Paterson T, Law A - BMC Bioinformatics (2009)

Bottom Line: The data exchange standard we present here provides a useful generic format for transfer and integration of genomic and genetic mapping data.The extensibility of our schema allows for inclusion of additional data and provides a mechanism for typing mapping objects via third party standards.Web services retrieving GMD-compliant mapping data demonstrate that use of this exchange standard provides a practical mechanism for achieving data integration, by facilitating syntactically and semantically-controlled access to the data.

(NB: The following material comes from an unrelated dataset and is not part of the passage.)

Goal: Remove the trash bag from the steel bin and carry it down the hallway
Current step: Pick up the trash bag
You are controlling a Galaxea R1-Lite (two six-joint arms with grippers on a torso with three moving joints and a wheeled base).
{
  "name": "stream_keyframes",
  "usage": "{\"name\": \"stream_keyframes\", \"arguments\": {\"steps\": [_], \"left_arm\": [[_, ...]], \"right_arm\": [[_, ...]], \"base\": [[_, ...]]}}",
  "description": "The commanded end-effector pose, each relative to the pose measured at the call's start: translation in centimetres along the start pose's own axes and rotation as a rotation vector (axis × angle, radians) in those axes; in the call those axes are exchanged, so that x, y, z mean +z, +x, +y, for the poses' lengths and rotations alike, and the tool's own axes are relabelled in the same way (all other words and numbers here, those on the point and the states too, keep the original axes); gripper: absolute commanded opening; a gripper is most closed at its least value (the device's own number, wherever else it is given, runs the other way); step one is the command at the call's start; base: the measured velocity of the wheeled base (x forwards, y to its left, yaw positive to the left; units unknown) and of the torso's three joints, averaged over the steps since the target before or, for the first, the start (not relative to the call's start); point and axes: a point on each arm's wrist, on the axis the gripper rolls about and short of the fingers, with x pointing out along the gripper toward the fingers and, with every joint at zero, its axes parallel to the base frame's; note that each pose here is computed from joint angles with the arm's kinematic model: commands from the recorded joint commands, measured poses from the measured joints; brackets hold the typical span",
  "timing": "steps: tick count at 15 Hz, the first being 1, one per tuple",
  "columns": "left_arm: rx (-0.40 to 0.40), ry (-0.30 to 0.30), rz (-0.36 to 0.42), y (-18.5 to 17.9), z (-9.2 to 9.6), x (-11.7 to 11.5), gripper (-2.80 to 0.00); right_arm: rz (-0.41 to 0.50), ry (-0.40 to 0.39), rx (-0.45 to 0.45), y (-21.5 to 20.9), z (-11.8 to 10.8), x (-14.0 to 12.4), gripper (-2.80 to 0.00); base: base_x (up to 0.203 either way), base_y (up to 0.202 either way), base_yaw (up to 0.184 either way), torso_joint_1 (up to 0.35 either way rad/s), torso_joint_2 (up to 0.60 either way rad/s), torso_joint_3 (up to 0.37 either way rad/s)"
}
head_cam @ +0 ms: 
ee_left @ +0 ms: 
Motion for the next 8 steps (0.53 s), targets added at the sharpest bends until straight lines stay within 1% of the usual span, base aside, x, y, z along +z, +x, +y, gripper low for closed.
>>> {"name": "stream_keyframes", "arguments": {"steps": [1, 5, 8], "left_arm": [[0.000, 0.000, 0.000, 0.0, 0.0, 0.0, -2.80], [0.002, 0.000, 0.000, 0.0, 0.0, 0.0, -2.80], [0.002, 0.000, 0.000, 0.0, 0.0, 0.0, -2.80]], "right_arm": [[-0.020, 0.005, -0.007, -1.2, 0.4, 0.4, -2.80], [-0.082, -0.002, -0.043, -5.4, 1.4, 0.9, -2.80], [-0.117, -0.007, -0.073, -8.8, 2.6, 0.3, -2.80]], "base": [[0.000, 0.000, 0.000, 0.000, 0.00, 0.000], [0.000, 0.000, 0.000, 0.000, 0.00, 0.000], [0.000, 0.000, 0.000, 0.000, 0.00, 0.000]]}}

View Article: PubMed Central - HTML - PubMed

Affiliation: Division of Genetics and Genomics, The Roslin Institute and Royal (Dick) School of Veterinary Studies, The University of Edinburgh, Edinburgh, UK. trevor.paterson@roslin.ed.ac.uk

ABSTRACT

Background: Genomic analysis, particularly for less well-characterized organisms, is greatly assisted by performing comparative analyses between different types of genome maps and across species boundaries. Various providers publish a plethora of on-line resources collating genome mapping data from a multitude of species. Datasources range in scale and scope from small bespoke resources for particular organisms, through larger web-resources containing data from multiple species, to large-scale bioinformatics resources providing access to data derived from genome projects for model and non-model organisms. The heterogeneity of information held in these resources reflects both the technologies used to generate the data and the target users of each resource. Currently there is no common information exchange standard or protocol to enable access and integration of these disparate resources. Consequently data integration and comparison must be performed in an ad hoc manner.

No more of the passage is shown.